The legislation also says that this operates in the case of a married couple where one partner buys shares, and the other sells identical shares within the 4 weeks. 
Normally you do not have to send in documentation re sale of shares when completing a return; I would just keep copies of everything in case a query arises. And seeing how far back recent investigations have gone, keep for life.


----------



## margaret1 (15 May 2009)

Thank you Gervan.


----------



## JohnSteed (20 May 2009)

Hi all,
Reff setting share losses..

If you have sell shares from company A at a profit and a few months later buy and sell shares from company b at a loss,  can you offset the loss from company b against profits made from company A?

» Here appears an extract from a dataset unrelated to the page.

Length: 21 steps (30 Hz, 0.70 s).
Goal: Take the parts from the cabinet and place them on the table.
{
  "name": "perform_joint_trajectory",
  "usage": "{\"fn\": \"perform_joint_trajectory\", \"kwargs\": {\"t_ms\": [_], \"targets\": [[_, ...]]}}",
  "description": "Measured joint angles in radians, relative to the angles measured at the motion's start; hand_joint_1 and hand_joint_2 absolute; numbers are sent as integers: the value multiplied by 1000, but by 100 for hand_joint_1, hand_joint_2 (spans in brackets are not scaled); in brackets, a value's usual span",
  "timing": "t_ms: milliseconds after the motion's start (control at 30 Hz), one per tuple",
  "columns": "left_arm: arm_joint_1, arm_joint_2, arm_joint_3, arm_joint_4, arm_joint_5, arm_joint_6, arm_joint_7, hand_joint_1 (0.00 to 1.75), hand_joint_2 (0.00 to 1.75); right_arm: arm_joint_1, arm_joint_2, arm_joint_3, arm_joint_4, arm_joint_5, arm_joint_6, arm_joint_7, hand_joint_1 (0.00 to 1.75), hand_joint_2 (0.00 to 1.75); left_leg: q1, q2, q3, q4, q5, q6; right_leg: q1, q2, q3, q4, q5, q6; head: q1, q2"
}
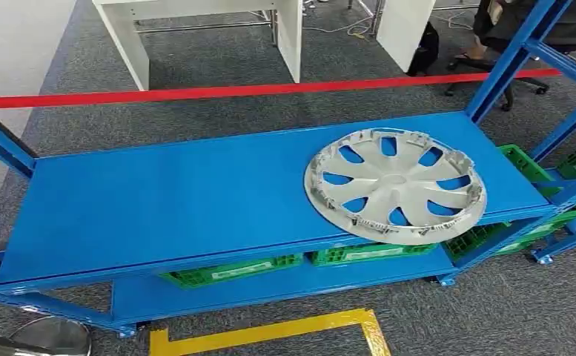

If not, can you offset losses from company b against profits made on company c a few months further on?
Tks!


----------



## Gervan (21 May 2009)

If your loss and gain arise in the same tax period you can offset. If the loss is not fully used up, it can be carried forward indefinitely for use against gains in future tax periods.


----------



## JohnSteed (24 May 2009)

Thanks Gervan.


----------



## dubmark74 (7 Jul 2009)

Hi,

A question i cannot seem to find an answer to:

If you pay CGT on profit from shares in 2007 and then make a loss in 2009, can you off set the loss and get some of the CGT paid back?

Thanks, Mark.


----------



## Sunny (7 Jul 2009)

dubmark74 said:


> Hi,
> 
> A question i cannot seem to find an answer to:
> 
> ...


 
Simple answer is no.


----------



## WaterSprite (7 Jul 2009)

Sunny said:


> Simple answer is no.



correct - you cannot carry gains forward, only losses.


----------



## Gervan (7 Jul 2009)

Unless you die, in which case losses can be carried back three years. Taxwise, death can be quite beneficial.


----------



## JOHNP (8 Aug 2009)

*Re: Tax on shares 4 week rule loss*

Hi
Im a bit confused re the 4 week rule re shares. My situation is this I  on the same day bought 3 seperate amounts of shares in the same company. A few days later I sold 1 of the 3 amounts and made a loss. The next day 
I sold the remaining 2 amounts and again made a loss. For 5 weeks I did not purchase any more shares in this particular company. Can I use the loss obtained by the sales against any CGT gains due?  Any help would be 
greatly appreciated!! Many thanks!


----------